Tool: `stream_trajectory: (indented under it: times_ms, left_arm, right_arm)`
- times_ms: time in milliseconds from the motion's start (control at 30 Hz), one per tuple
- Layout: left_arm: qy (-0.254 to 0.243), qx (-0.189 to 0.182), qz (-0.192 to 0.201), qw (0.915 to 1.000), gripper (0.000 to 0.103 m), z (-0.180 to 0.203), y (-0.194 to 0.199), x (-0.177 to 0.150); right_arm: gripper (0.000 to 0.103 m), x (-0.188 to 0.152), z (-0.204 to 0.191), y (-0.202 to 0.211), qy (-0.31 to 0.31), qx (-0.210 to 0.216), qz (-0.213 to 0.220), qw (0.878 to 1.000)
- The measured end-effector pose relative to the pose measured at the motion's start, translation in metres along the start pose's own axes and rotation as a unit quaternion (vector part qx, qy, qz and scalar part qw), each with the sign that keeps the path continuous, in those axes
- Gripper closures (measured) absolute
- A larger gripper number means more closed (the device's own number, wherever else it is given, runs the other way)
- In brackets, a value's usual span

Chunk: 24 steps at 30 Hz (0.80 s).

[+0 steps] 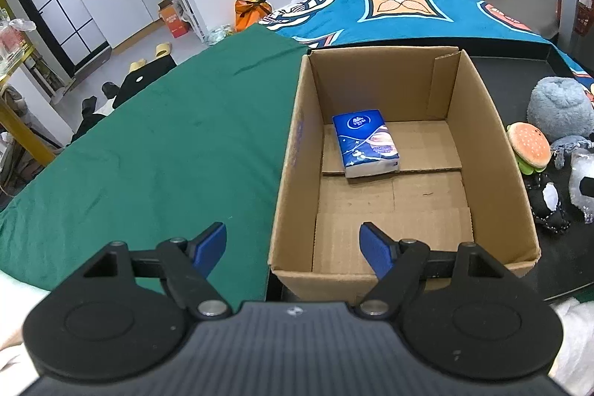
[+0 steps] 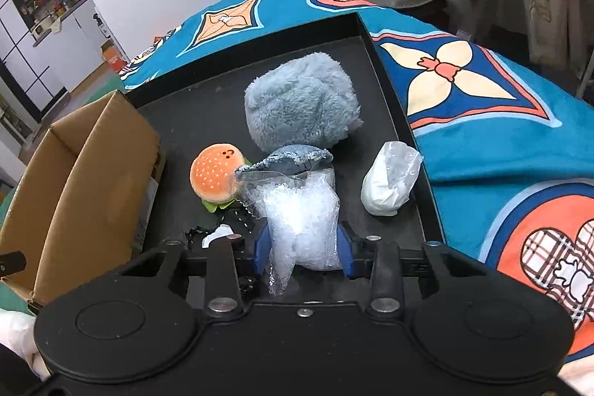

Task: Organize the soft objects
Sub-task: 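Move the right gripper to the bubble-wrap bag and grasp it, then carry the bubble-wrap bag with the right gripper and drop it into the box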

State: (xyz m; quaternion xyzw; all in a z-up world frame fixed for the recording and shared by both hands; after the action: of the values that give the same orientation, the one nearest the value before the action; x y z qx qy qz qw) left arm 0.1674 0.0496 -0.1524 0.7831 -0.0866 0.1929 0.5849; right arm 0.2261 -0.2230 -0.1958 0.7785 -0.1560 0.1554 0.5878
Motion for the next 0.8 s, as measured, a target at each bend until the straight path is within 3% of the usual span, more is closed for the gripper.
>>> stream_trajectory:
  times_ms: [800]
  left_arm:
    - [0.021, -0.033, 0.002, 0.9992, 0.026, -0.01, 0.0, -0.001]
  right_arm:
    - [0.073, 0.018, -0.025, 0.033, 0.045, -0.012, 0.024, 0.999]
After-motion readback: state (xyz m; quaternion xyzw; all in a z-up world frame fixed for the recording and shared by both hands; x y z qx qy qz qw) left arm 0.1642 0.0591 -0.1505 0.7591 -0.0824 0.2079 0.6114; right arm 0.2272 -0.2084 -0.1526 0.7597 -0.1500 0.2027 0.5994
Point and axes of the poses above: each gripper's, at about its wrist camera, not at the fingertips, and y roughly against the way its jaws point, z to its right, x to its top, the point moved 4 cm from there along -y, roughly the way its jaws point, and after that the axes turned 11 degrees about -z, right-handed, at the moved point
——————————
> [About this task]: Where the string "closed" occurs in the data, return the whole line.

> [Output below]:
- A larger gripper number means more closed (the device's own number, wherever else it is given, runs the other way)
Motion for the next 0.8 s, as measured, a target at each bend until the straight path is within 3% of the usual span, more is closed for the gripper.

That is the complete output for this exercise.